Instructions for the task:
Reproduce the opening lines of the records exactly, please, stopping after the line that contains "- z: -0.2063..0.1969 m".

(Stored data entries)
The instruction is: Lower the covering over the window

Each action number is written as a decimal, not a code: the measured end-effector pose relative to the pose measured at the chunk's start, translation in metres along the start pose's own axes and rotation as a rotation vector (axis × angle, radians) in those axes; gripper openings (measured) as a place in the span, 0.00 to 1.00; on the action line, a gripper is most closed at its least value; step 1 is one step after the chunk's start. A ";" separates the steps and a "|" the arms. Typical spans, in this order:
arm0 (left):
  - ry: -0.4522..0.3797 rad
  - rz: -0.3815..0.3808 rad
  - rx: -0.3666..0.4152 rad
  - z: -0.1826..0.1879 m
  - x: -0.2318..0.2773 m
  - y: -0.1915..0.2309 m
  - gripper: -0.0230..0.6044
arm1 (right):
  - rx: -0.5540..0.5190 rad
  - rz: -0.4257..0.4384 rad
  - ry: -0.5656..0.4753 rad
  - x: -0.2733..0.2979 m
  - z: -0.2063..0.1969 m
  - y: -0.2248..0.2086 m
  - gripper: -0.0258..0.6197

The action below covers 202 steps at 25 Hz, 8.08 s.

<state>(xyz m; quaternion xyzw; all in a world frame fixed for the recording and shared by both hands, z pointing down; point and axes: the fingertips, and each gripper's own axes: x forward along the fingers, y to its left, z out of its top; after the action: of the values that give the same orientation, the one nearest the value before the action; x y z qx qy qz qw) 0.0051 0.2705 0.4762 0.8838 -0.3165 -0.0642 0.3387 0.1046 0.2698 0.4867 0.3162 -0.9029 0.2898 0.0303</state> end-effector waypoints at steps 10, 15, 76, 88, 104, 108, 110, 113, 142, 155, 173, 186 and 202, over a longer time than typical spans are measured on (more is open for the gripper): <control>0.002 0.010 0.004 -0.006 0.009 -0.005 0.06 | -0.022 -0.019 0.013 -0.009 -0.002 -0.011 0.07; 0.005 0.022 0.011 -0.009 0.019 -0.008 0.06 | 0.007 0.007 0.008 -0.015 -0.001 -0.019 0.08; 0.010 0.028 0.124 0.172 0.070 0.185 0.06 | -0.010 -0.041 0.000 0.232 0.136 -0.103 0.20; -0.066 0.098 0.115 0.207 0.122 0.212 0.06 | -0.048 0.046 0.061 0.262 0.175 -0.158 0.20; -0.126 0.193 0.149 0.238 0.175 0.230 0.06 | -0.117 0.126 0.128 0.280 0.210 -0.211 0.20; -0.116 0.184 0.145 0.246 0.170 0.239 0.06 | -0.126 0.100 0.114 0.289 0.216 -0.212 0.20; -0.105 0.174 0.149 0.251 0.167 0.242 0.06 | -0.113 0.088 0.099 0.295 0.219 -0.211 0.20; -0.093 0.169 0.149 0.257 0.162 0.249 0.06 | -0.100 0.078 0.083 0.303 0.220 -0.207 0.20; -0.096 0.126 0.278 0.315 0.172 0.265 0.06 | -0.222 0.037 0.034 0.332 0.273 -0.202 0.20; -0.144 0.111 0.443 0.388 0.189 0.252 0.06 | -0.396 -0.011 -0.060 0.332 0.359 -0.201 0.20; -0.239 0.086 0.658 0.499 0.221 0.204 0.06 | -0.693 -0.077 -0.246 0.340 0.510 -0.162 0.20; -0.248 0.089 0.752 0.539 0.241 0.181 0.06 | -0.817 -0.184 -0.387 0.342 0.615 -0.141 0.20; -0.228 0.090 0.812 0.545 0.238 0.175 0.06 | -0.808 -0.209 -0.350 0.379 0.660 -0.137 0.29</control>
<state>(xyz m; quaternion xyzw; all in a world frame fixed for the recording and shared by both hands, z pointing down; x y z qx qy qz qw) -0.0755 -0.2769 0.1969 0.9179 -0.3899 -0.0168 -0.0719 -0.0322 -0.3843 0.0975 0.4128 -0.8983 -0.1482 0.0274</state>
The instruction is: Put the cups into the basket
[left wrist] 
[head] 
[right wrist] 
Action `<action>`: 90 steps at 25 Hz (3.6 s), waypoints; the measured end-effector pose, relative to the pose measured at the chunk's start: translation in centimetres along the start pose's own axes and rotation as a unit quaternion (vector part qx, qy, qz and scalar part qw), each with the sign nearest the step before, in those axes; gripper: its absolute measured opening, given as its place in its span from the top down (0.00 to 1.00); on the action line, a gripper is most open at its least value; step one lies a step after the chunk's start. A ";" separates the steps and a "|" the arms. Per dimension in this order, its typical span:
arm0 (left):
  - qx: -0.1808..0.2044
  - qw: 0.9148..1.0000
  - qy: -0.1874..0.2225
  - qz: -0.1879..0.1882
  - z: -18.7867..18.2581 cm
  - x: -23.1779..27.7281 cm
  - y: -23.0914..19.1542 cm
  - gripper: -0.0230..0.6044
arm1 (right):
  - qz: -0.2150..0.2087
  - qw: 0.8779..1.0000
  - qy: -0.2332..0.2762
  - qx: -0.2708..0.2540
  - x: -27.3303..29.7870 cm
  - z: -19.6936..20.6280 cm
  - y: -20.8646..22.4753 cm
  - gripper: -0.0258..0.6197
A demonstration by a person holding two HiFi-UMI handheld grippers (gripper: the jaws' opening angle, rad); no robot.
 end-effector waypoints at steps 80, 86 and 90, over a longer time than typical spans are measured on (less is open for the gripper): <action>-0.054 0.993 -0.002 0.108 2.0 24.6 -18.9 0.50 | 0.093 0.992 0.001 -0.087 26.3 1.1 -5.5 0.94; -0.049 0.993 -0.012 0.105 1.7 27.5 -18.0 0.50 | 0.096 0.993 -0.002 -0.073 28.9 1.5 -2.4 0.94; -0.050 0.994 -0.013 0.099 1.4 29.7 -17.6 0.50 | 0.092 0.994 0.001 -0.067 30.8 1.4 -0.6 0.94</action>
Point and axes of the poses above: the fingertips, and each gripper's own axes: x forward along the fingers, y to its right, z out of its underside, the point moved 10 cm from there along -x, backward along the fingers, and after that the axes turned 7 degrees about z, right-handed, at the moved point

Answer box:
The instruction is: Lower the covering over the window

Each action number is written as a decimal, not a code: the measured end-effector pose relative to the pose measured at the chunk's start, translation in metres along the start pose's own axes and rotation as a rotation vector (axis × angle, radians) in those axes; gripper openings (measured) as a place in the span, 0.00 to 1.00; on the action line, a gripper is most closed at its least value; step 1 is one step after the chunk's start. A ";" separates the steps and a "|" the arms. Typical spans, in this order:
arm0 (left):
  - ry: -0.4522..0.3797 rad
  - rz: -0.3815..0.3808 rad
  - rx: -0.3666..0.4152 rad
  - z: -0.1826..0.1879 m
  - x: -0.2318..0.2773 m
  - y: -0.1915..0.2309 m
  - gripper: -0.0230..0.6044
arm1 (right):
  - rx: -0.5540..0.5190 rad
  - rz: -0.4257..0.4384 rad
  - ry: -0.5656..0.4753 rad
  - x: -0.2733..0.2979 m
  - z: -0.2063..0.1969 m

Nothing more remains to be added to this answer.